◆ What the task asks ◆
Print the whole listing below again, exactly as given.
++++++++
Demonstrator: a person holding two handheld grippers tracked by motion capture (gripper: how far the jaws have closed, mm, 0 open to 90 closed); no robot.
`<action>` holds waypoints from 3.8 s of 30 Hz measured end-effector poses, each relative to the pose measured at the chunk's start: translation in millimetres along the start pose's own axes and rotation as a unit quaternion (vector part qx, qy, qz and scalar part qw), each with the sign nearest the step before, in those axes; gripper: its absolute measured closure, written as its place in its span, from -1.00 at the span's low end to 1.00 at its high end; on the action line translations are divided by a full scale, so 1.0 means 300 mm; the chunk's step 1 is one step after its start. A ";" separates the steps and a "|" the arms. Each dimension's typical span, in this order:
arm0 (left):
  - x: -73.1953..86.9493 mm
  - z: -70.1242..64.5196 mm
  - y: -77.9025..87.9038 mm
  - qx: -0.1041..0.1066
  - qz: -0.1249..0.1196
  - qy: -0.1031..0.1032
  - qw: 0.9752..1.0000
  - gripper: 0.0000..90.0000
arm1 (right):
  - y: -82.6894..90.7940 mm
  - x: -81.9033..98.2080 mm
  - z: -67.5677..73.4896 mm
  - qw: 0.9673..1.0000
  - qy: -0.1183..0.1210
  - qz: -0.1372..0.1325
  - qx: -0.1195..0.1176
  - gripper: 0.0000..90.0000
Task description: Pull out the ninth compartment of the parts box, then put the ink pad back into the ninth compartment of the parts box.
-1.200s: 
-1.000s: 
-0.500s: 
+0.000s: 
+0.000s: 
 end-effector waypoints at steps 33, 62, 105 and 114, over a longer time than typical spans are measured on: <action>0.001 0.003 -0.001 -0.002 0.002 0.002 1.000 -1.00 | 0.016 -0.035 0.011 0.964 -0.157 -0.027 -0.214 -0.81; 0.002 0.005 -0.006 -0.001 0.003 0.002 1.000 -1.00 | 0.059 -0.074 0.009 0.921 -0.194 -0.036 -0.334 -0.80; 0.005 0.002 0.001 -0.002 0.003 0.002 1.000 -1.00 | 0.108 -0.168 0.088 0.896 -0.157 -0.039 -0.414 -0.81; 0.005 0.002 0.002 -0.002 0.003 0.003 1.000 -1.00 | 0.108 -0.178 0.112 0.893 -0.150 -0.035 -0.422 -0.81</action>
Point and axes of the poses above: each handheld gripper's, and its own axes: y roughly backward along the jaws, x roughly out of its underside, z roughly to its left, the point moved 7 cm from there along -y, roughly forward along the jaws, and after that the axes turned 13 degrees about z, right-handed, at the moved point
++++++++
◆ Solution to this problem ◆
Demonstrator: a person holding two handheld grippers tracked by motion capture (gripper: how far the jaws have closed, mm, 0 open to 90 closed); no robot.
`<action>` holds waypoints from 3.8 s of 30 Hz measured end-effector poses, each relative to the pose measured at the chunk's start: translation in millimetres along the start pose's own axes and rotation as a unit quaternion (vector part qx, qy, qz and scalar part qw), each with the sign nearest the step before, in those axes; gripper: its absolute measured closure, written as its place in its span, from -1.00 at the span's low end to 1.00 at its high end; on the action line translations are divided by a full scale, so 1.0 means 300 mm; the chunk's step 1 is one step after its start. A ";" separates the steps and a "|" the arms. Each dimension's typical span, in this order:
arm0 (left):
  - x: -73.1953..86.9493 mm
  - z: -70.1242..64.5196 mm
  - y: -77.9025..87.9038 mm
  - qx: -0.1041..0.1066
  - qz: -0.1249..0.1196
  - qy: -0.1031..0.1032
  - qw: 0.9752..1.0000
  - gripper: 0.0000..90.0000
arm1 (right):
  - y: -82.6894..90.7940 mm
  - x: -81.9033..98.2080 mm
  - z: -67.5677..73.4896 mm
  - qw: 0.9673..1.0000
  - qy: -0.1183..0.1210
  - qz: -0.1372..0.1325
  - qx: -0.1195..0.1176
  - gripper: 0.0000..90.0000
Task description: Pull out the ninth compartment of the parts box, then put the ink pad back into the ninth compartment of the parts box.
-1.200s: 
-1.000s: 
-0.500s: 
+0.000s: 
+0.000s: 
 end-effector waypoints at steps 33, 62, 105 and 114, over a longer time than typical spans are measured on: <action>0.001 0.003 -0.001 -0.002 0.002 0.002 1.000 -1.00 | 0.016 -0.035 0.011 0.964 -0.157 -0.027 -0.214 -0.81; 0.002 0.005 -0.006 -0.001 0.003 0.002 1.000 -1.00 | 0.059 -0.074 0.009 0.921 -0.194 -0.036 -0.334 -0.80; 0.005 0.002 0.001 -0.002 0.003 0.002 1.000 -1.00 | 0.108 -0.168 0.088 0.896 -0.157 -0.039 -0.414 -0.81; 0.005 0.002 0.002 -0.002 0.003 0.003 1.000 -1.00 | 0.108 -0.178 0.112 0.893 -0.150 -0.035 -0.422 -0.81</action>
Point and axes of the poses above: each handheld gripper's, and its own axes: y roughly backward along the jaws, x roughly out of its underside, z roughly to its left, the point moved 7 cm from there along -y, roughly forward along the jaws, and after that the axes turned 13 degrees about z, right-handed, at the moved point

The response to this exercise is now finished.